(Data extracted from a collection)

# # # # #

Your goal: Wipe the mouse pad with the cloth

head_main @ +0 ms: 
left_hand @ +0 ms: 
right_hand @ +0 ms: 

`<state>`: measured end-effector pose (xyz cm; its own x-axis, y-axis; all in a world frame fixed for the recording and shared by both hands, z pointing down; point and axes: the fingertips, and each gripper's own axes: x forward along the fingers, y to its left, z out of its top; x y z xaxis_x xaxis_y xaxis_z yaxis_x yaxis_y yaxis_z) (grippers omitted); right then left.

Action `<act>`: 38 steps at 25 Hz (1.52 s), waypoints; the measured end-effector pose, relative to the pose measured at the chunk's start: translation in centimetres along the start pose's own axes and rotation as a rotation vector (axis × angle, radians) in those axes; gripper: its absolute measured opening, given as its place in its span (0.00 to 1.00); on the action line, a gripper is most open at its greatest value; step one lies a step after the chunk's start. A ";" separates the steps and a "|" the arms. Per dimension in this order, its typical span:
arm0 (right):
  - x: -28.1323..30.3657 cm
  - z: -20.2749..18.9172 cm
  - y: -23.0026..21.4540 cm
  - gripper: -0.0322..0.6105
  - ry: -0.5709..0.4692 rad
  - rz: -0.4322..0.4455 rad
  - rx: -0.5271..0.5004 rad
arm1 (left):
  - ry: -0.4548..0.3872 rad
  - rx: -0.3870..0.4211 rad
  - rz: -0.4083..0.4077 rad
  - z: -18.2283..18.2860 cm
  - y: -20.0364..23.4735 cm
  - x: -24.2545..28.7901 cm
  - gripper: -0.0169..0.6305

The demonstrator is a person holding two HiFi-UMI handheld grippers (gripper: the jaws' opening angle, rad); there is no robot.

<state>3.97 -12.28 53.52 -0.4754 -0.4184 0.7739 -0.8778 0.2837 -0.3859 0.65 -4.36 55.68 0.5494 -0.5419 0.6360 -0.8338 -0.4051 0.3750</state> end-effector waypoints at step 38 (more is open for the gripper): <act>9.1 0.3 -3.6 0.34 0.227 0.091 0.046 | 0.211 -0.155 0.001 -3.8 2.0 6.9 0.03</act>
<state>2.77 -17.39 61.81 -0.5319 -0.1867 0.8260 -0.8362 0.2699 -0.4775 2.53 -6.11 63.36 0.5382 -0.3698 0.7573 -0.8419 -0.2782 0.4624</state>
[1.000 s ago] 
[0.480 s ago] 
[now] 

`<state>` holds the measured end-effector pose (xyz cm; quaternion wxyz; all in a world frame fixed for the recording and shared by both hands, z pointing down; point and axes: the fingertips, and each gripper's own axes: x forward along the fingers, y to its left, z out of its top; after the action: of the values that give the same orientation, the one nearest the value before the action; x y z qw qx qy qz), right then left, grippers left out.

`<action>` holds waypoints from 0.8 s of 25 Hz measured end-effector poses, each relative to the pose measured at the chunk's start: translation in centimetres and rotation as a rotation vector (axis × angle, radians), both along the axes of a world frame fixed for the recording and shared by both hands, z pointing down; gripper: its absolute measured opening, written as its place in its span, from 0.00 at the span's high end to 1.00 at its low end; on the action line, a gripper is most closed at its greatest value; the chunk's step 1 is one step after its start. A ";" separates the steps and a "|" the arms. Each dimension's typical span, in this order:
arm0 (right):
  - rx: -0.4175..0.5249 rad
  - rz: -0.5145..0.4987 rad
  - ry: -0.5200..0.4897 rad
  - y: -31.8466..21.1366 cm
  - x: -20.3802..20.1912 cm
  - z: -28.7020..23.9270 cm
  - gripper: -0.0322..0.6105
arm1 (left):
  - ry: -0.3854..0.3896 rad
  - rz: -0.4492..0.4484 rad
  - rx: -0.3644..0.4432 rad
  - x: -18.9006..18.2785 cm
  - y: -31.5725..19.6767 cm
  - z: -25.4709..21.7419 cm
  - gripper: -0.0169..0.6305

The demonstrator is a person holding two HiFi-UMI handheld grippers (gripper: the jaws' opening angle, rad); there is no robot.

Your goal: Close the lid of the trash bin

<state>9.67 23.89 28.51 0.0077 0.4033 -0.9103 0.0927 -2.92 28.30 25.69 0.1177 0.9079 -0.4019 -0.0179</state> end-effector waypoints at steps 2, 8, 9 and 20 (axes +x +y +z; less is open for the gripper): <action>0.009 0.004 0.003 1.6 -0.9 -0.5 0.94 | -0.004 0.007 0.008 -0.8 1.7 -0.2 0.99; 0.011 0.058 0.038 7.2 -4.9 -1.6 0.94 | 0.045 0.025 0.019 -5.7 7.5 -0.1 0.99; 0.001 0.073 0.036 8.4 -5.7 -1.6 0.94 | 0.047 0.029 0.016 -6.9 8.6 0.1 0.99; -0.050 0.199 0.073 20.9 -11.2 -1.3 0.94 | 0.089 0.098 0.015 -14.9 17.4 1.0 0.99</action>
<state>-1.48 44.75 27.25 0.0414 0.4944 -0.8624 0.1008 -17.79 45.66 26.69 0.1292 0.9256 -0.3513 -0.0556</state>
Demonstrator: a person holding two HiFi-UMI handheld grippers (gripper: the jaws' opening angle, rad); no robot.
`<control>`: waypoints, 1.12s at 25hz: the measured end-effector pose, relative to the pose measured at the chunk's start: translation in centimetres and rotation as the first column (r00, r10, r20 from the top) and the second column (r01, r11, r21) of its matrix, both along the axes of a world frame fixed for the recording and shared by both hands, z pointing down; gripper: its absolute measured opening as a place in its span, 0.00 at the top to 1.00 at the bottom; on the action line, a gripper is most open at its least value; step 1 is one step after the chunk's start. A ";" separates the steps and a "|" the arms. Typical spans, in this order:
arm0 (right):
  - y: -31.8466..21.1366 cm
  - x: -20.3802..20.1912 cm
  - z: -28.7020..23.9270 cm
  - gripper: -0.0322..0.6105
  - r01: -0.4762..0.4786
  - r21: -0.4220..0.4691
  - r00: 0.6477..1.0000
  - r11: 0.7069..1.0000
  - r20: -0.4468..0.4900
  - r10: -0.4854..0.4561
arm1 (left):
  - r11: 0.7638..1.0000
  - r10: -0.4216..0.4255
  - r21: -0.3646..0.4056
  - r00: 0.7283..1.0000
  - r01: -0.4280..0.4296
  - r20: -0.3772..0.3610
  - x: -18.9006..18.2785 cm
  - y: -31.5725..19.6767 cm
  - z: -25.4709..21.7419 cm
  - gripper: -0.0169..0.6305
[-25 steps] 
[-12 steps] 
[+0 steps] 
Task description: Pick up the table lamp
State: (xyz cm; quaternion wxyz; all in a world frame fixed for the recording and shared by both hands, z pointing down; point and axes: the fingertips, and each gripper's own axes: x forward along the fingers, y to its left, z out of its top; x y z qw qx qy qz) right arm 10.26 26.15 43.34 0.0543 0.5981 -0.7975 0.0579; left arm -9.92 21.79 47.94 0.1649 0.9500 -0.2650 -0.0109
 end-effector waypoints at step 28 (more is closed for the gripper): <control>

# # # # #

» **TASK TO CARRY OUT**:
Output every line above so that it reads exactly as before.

» **ANSWER TO THIS EXERCISE**:
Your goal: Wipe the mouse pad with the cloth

head_main @ +0 ms: 
left_hand @ +0 ms: 
right_hand @ +0 ms: 

`<state>`: measured end-effector pose (xyz cm; its own x-axis, y-axis; all in a world frame fixed for the recording and shared by both hands, z pointing down; point and axes: the fingertips, and each gripper's own axes: x forward along the fingers, y to its left, z out of its top; x y z xaxis_x xaxis_y xaxis_z yaxis_x yaxis_y yaxis_z) (grippers omitted); right then left.

Action `<act>`: 38 steps at 25 Hz (1.52 s), waypoints; the measured end-effector pose, relative to the pose measured at the chunk's start: translation in centimetres along the start pose's own axes and rotation as a rotation vector (axis × angle, radians) in those axes; gripper: its absolute measured opening, given as its place in its span (0.00 to 1.00); on the action line, a gripper is most open at its greatest value; step one lies a step after the chunk's start. A ";" separates the steps and a "|" the arms. Per dimension in this order, its typical span:
arm0 (right):
  - x: -28.1323..30.3657 cm
  - z: -20.2749..18.9172 cm
  - y: -23.0026..21.4540 cm
  - gripper: -0.0322..0.6105
  - ry: -0.5709..0.4692 rad
  - rz: -0.4322..0.4455 rad
  - rx: -0.5271..0.5004 rad
arm1 (left):
  - ry: -0.4548..0.3872 rad
  - rx: -0.3870..0.4211 rad
  - rz: -0.4083..0.4077 rad
  - z: -18.2283..18.2860 cm
  - y: -20.0364..23.4735 cm
  - x: -24.2545..28.7901 cm
  - gripper: -0.0169..0.6305

The demonstrator is a person holding two HiFi-UMI handheld grippers (gripper: the jaws' opening angle, rad); there is no robot.

<state>3.97 -12.28 53.52 -0.4754 -0.4184 0.7739 -0.8778 0.2837 -0.3859 0.65 -4.36 55.68 0.5494 -0.5419 0.6360 -0.8338 -0.4051 0.3750</state> end-effector waypoints at step 38 (more is open for the gripper): <act>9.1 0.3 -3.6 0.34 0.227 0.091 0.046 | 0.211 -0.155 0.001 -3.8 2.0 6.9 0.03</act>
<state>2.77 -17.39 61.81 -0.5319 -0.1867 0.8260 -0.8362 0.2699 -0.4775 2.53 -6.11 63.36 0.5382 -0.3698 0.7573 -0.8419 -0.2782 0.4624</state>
[1.000 s ago] 
[0.480 s ago] 
[now] 

`<state>` holds the measured end-effector pose (xyz cm; quaternion wxyz; all in a world frame fixed for the recording and shared by both hands, z pointing down; point and axes: the fingertips, and each gripper's own axes: x forward along the fingers, y to its left, z out of its top; after the action: of the values that give the same orientation, the one nearest the value before the action; x y z qw qx qy qz), right then left, grippers left out.

`<action>` holds waypoints from 0.8 s of 25 Hz measured end-effector poses, each relative to the pose measured at the chunk's start: translation in centimetres and rotation as a rotation vector (axis × angle, radians), both along the axes of a world frame fixed for the recording and shared by both hands, z pointing down; gripper: its absolute measured opening, written as its place in its span, from 0.00 at the span's high end to 1.00 at its low end; on the action line, a gripper is most closed at its greatest value; the chunk's step 1 is one step after its start. A ";" separates the steps and a "|" the arms. Each dimension's typical span, in this order:
arm0 (right):
  - rx: -0.4175..0.5249 rad
  - rz: -0.5145..0.4987 rad
  - ry: -0.5200..0.4897 rad
  - y: -31.8466..21.1366 cm
  - x: -20.3802..20.1912 cm
  - z: -28.7020..23.9270 cm
  - gripper: -0.0322..0.6105
arm1 (left):
  - ry: -0.3854..0.3896 rad
  - rz: -0.4492..0.4484 rad
  - rx: -0.3644..0.4432 rad
  - x: -18.9006..18.2785 cm
  - y: -31.5725..19.6767 cm
  - z: -25.4709..21.7419 cm
  - gripper: -0.0169..0.6305

The demonstrator is a person holding two HiFi-UMI handheld grippers (gripper: the jaws' opening angle, rad); there is no robot.

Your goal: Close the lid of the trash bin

<state>9.67 23.89 28.51 0.0077 0.4033 -0.9103 0.0927 -2.92 28.30 25.69 0.1177 0.9079 -0.4019 -0.0179</state> end-effector waypoints at steps 2, 8, 9 and 20 (axes +x +y +z; less is open for the gripper): <action>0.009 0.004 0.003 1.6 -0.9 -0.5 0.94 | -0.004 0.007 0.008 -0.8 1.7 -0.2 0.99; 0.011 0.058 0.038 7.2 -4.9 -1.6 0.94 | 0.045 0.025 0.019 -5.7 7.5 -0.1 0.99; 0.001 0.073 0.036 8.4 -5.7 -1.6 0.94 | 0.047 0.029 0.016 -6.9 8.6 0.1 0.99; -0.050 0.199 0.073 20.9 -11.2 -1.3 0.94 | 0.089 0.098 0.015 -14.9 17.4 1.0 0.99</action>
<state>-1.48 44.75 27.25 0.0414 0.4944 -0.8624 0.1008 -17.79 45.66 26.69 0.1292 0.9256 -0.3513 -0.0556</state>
Demonstrator: a person holding two HiFi-UMI handheld grippers (gripper: the jaws' opening angle, rad); no robot.
`<control>`: waypoints, 1.12s at 25hz: the measured end-effector pose, relative to the pose measured at the chunk's start: translation in centimetres and rotation as the first column (r00, r10, r20 from the top) and the second column (r01, r11, r21) of its matrix, both along the axes of a world frame fixed for the recording and shared by both hands, z pointing down; gripper: its absolute measured opening as a place in its span, 0.00 at the top to 1.00 at the bottom; on the action line, a gripper is most open at its least value; step 1 is one step after the chunk's start. A ";" separates the steps and a "|" the arms. Typical spans, in this order:
arm0 (right):
  - y: -31.8466..21.1366 cm
  - x: -20.3802..20.1912 cm
  - z: -28.7020..23.9270 cm
  - gripper: -0.0322..0.6105
  - r01: -0.4762..0.4786
  - r21: -0.4220..0.4691
  - r00: 0.6477..1.0000
  - r11: 0.7069..1.0000
  - r20: -0.4468..0.4900
  - r10: -0.4854..0.4561
arm1 (left):
  - r11: 0.7638..1.0000
  - r10: -0.4216..0.4255
  - r21: -0.3646..0.4056
  - r00: 0.7283..1.0000
  - r01: -0.4280..0.4296
  - r20: -0.3772..0.3610
  - x: -18.9006..18.2785 cm
  - y: -31.5725..19.6767 cm
  - z: -25.4709..21.7419 cm
  - gripper: -0.0169..0.6305
[-25 steps] 
[-12 steps] 
[+0 steps] 
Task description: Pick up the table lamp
State: (xyz cm; quaternion wxyz; all in a world frame fixed for the recording and shared by both hands, z pointing down; point and axes: the fingertips, and each gripper's own axes: x forward along the fingers, y to its left, z out of its top; x y z qw qx qy qz) right arm 10.26 26.15 43.34 0.0543 0.5981 -0.7975 0.0579; left arm -9.92 21.79 47.94 0.1649 0.9500 -0.2650 -0.0109
 end-effector waypoints at step 28 (more is closed for the gripper): <control>

With the answer given, the exercise is complete.